*** SOURCE INFORMATION ***

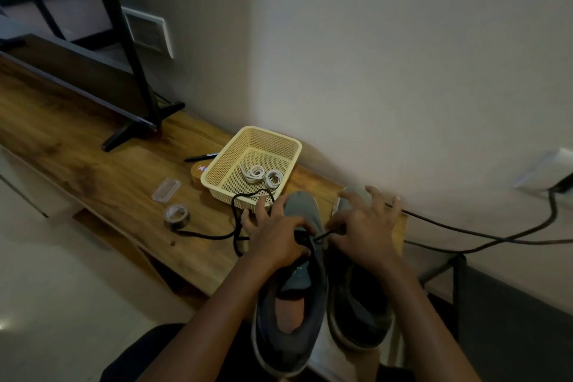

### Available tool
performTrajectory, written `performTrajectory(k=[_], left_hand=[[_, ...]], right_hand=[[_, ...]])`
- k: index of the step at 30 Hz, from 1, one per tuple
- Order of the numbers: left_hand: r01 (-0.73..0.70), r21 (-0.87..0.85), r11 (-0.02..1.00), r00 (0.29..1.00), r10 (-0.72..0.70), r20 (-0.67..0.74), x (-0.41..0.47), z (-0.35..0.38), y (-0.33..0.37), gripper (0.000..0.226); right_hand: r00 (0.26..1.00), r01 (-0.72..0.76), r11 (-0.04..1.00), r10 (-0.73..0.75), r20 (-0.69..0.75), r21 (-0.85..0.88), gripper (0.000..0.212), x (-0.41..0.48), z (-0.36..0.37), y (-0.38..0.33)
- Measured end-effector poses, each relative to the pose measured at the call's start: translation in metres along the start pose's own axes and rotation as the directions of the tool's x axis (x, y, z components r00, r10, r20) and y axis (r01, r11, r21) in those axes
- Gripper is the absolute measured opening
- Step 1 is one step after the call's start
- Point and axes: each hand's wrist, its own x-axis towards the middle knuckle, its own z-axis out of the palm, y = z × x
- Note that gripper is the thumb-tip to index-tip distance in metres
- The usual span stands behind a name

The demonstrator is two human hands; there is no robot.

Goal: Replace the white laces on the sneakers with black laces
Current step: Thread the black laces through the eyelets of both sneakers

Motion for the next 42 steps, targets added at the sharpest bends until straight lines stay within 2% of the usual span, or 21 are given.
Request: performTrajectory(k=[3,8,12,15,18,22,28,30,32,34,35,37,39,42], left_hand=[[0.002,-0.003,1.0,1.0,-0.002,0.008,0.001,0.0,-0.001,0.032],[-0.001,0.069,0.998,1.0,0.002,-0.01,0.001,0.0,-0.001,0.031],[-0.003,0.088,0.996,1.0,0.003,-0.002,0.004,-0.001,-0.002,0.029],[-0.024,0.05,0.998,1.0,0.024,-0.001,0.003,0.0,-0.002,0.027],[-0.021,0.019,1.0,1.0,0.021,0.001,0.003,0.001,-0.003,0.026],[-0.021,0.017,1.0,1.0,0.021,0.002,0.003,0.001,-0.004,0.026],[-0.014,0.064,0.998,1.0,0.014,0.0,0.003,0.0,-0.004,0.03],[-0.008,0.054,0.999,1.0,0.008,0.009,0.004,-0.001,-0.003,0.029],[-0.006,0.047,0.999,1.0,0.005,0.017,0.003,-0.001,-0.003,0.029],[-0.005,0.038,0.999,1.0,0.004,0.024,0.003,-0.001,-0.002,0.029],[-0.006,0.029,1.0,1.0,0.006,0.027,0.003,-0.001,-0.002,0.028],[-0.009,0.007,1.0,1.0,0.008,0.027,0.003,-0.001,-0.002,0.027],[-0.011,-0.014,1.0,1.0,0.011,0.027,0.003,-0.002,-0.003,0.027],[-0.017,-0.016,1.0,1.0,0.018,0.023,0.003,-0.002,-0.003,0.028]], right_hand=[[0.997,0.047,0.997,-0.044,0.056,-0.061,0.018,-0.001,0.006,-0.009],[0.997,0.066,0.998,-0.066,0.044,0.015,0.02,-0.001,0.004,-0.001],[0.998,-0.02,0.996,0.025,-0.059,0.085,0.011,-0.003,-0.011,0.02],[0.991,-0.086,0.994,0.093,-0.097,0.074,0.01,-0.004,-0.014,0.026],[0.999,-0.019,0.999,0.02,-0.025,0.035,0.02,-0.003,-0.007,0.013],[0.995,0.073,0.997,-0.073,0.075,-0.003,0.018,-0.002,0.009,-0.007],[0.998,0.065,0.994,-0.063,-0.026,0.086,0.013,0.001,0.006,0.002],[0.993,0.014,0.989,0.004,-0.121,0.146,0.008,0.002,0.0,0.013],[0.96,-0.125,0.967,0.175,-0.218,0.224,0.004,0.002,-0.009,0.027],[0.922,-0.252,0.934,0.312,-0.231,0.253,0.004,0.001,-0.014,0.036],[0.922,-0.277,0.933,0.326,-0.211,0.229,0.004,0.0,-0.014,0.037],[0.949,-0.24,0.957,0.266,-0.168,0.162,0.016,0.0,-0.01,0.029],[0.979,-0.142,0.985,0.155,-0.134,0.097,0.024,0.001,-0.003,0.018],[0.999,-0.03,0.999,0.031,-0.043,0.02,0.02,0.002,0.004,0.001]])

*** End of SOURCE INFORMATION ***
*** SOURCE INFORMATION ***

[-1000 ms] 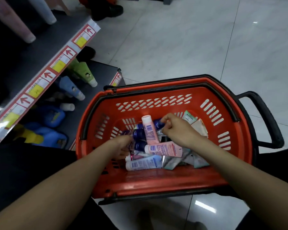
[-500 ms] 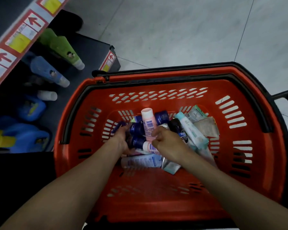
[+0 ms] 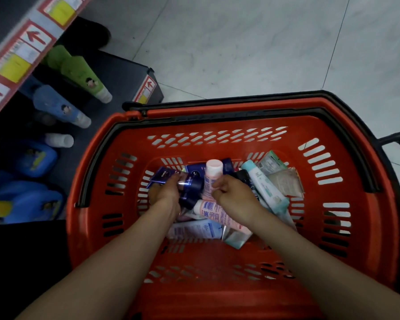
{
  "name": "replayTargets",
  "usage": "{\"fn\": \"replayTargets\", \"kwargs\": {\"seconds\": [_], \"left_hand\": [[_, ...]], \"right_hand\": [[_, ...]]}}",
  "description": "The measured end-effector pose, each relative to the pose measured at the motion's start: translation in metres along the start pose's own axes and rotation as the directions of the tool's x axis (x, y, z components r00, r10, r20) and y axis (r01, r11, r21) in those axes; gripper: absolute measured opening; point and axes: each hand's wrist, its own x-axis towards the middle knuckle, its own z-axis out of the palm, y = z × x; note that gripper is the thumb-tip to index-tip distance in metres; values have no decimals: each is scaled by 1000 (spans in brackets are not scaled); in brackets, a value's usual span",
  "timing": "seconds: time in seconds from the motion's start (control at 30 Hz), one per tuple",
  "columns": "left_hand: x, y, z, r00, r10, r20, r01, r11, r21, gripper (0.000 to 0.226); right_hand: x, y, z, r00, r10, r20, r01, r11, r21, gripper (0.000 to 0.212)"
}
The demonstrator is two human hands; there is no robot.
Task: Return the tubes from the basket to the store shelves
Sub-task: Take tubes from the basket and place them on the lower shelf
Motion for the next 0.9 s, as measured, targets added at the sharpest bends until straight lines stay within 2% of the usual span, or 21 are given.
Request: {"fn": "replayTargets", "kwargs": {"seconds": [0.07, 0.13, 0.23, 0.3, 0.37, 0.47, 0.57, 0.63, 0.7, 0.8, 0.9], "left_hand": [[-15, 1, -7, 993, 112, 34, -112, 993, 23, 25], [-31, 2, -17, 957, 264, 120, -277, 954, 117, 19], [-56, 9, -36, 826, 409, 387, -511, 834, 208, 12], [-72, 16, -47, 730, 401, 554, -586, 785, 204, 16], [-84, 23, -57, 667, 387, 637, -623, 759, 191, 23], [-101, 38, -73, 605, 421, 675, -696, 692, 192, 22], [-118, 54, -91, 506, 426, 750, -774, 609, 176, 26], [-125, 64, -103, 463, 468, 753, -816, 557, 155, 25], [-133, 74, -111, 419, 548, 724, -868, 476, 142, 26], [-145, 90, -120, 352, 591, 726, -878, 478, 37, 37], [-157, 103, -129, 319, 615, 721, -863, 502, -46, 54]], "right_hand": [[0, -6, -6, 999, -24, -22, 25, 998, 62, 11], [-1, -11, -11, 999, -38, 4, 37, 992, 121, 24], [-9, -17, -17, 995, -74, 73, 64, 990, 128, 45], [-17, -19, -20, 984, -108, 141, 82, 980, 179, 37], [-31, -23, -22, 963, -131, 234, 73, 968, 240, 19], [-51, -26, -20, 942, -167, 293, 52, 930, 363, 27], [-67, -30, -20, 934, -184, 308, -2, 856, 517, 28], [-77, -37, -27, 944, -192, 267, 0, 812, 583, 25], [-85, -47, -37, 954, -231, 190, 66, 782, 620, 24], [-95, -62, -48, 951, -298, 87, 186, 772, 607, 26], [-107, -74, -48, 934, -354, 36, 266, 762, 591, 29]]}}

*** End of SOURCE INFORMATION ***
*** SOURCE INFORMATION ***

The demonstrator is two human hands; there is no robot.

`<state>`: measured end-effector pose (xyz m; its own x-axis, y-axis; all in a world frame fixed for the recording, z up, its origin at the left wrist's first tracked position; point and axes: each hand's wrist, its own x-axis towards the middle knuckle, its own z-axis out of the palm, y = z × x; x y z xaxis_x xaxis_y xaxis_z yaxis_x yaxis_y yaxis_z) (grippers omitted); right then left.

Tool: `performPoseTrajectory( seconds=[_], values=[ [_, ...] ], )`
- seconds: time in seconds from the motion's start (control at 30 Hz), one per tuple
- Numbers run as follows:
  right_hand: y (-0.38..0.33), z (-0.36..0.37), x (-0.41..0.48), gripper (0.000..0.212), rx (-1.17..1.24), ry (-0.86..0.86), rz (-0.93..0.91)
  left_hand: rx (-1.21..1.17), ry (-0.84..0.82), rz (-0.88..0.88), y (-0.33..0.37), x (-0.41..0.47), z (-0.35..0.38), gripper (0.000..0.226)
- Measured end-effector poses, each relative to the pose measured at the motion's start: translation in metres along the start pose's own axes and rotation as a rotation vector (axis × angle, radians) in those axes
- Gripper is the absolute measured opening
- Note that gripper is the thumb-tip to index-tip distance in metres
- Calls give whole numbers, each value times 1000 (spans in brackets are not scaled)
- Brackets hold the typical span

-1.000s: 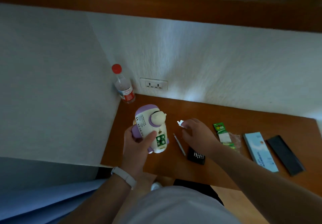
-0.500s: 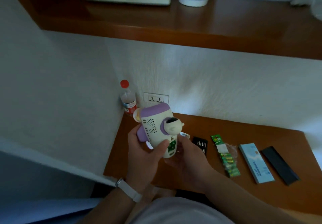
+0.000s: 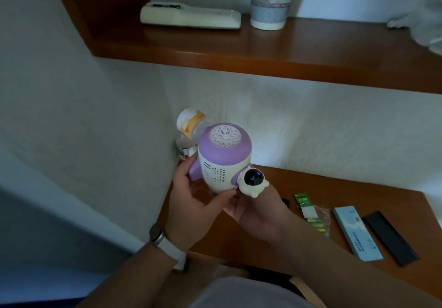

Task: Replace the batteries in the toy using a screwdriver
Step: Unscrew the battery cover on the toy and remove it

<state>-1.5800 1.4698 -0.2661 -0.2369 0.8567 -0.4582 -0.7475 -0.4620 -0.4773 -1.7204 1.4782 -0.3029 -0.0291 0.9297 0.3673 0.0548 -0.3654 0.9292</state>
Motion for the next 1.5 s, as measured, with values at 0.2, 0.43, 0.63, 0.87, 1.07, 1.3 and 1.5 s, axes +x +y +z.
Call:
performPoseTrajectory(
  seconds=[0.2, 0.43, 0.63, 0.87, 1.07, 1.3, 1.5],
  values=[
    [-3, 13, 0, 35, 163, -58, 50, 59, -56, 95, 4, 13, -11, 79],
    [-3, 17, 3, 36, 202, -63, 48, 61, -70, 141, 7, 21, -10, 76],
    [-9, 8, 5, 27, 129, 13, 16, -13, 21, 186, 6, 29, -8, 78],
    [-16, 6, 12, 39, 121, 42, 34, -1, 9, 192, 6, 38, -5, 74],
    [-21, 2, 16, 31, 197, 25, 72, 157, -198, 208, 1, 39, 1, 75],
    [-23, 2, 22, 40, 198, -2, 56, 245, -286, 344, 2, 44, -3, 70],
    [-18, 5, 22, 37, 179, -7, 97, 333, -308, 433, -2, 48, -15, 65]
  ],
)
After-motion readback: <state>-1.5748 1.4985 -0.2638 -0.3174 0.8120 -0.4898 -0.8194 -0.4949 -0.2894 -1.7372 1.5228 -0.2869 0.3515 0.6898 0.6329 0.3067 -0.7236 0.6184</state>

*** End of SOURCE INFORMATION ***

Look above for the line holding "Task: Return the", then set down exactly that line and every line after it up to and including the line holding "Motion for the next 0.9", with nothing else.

**RESULT**
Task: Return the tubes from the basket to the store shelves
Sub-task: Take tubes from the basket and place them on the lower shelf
Motion for the next 0.9 s, as measured, targets added at the sharpest bends until straight lines stay within 2% of the usual span, or 21 are given.

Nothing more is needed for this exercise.